For instance, there was the handsome, well educated, well
mannered young prize-fighter, Ned Ballou, who was Estelle's
"friend." Ballou, big and gentle and as incapable of bad humor
as of constancy or of honesty about money matters, fought under
the name of Joe Geary and was known as Upper Cut Joe because
usually, in the third round, never later than the fifth, he
gave the knockout to his opponent by a cruelly swift and savage
uppercut. He had educated himself marvelously well. But he
had been brought up among thieves and had by some curious freak
never learned to know what a moral sense was, which is one--and
a not unattractive--step deeper down than those who know what
a moral sense is but never use it. At supper in Gaffney's he
related to Susan and Estelle how he had won his greatest
victory--the victory of Terry the Cyclone, that had lifted him
up into the class of secure money-makers. He told how he
always tried to "rattle" his opponent by talking to him, by
pouring out in an undertone a stream of gibes, jeers, insults.
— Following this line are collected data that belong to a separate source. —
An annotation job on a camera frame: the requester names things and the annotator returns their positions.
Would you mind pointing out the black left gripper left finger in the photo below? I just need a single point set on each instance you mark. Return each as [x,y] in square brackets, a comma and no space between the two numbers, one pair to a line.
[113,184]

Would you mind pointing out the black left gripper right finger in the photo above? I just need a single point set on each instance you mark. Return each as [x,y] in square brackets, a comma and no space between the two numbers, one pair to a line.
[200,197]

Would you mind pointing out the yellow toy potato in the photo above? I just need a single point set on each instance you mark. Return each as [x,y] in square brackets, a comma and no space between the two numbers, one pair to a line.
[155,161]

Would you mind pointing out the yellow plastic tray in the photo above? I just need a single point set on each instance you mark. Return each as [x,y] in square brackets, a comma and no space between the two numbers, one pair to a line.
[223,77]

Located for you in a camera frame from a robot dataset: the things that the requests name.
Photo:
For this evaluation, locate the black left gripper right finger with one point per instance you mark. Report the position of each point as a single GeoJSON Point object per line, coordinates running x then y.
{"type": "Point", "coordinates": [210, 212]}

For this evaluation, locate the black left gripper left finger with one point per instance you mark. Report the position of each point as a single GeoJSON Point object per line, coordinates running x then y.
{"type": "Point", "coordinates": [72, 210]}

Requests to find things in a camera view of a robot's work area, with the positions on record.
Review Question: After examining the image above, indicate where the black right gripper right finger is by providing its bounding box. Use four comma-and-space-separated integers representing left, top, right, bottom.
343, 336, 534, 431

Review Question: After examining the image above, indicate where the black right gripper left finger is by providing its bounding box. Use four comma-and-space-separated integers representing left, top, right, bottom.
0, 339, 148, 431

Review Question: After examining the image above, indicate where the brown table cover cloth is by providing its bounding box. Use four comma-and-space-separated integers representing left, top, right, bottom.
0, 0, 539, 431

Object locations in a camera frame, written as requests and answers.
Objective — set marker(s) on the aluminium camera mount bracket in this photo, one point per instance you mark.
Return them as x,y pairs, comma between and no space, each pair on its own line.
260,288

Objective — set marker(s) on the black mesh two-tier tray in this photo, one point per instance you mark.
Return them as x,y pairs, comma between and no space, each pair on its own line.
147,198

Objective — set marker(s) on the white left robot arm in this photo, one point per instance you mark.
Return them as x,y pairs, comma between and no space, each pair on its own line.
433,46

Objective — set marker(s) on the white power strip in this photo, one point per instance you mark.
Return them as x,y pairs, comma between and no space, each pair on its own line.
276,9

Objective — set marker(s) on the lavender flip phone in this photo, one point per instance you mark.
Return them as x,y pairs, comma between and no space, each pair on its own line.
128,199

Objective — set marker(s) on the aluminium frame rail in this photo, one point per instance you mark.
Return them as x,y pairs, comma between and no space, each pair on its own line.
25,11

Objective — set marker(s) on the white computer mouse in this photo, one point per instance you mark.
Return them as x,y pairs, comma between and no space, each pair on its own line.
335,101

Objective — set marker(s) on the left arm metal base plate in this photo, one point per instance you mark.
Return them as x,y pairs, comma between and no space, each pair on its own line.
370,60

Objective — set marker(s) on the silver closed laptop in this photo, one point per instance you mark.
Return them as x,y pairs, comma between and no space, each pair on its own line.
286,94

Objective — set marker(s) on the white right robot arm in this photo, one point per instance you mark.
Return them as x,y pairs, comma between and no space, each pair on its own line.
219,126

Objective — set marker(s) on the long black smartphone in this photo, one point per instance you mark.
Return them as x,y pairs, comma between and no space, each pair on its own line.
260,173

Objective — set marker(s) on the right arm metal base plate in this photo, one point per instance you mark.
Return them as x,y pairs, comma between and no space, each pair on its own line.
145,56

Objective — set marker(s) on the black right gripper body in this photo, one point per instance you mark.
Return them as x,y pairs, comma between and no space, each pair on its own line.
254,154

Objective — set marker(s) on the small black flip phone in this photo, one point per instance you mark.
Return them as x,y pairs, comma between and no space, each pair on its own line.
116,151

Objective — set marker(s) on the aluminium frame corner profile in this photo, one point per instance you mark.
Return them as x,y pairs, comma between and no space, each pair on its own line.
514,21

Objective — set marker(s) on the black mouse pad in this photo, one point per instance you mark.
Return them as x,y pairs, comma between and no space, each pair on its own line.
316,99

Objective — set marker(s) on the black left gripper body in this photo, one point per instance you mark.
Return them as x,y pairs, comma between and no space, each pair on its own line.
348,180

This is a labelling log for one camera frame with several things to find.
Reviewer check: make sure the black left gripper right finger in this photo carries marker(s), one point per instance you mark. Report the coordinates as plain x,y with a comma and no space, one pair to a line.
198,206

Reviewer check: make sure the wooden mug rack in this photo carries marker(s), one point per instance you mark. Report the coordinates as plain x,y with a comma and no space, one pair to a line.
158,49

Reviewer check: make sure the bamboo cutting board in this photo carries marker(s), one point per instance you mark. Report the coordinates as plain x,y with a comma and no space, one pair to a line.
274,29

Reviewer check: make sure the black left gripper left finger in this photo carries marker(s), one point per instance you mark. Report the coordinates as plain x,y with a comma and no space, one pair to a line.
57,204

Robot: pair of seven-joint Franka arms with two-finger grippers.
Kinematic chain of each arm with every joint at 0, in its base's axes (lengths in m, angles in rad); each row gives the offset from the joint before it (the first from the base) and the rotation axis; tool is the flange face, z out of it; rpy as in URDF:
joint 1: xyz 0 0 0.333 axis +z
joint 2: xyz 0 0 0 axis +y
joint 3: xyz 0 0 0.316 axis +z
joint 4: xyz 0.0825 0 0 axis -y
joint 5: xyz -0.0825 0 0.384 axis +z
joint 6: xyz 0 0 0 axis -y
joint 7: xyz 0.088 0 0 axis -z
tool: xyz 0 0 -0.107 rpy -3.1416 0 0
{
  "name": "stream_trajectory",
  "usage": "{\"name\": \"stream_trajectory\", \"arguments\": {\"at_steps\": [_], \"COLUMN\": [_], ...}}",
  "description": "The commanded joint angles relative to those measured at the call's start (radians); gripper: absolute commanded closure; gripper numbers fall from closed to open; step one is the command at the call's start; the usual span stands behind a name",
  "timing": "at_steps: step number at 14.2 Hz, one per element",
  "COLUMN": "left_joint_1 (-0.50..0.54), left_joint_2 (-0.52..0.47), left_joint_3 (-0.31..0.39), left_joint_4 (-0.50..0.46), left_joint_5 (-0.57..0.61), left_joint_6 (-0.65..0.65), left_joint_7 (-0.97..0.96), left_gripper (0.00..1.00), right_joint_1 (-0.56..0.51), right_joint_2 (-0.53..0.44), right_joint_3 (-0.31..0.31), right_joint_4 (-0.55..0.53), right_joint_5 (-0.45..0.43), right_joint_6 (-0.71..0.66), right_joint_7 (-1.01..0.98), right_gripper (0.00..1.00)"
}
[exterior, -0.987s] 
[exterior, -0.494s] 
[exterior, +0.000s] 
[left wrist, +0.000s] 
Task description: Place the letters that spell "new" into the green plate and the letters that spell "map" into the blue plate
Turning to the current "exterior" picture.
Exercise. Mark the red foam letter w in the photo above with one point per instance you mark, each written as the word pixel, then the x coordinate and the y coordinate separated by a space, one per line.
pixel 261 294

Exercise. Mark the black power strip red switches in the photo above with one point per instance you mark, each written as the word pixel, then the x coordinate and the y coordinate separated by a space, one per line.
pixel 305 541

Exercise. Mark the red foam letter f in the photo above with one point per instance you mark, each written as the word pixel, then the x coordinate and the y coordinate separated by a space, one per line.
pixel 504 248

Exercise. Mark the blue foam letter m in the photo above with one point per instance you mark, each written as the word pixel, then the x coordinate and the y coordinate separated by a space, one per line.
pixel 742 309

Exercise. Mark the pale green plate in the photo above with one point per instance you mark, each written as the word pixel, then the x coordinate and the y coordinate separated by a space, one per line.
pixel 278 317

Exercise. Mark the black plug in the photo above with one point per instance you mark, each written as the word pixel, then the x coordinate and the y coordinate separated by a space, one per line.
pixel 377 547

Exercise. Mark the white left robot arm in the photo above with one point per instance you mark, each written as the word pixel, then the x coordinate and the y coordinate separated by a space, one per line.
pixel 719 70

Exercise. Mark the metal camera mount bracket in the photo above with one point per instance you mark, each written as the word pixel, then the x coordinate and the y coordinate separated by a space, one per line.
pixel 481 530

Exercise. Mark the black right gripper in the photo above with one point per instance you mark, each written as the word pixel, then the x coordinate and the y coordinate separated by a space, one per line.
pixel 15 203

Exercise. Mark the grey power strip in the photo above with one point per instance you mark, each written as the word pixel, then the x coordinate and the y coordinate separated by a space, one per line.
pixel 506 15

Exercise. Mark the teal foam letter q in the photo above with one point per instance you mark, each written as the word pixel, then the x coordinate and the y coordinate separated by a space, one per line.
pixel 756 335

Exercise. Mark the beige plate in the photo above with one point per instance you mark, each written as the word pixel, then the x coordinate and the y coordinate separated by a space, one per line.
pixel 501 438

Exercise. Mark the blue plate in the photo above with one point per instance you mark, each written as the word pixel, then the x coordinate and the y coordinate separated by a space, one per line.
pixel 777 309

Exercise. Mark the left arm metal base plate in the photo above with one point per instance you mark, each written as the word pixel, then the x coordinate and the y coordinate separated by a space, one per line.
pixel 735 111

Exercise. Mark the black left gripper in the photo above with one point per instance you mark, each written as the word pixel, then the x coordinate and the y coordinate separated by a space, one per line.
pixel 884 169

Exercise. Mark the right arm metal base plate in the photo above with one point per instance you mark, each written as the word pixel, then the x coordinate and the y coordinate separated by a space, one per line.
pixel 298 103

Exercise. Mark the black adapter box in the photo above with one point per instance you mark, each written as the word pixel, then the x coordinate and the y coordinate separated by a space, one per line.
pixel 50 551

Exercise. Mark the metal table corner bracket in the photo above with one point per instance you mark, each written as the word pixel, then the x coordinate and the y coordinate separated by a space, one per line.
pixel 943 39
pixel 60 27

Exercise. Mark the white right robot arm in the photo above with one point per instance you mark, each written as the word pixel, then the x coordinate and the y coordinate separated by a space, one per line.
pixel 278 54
The afternoon of the fight Terry's first-born had died, but the
money for the funeral expenses and to save the wife from the
horrors and dangers of the free wards had to be earned. Joe
Geary knew that he must win this fight or drop into the working
or the criminal class. Terry was a "hard one"; so
circumstances compelled, those desperate measures which great
men, from financiers and generals down to prize-fighters, do
not shrink from else they would not be great, but small.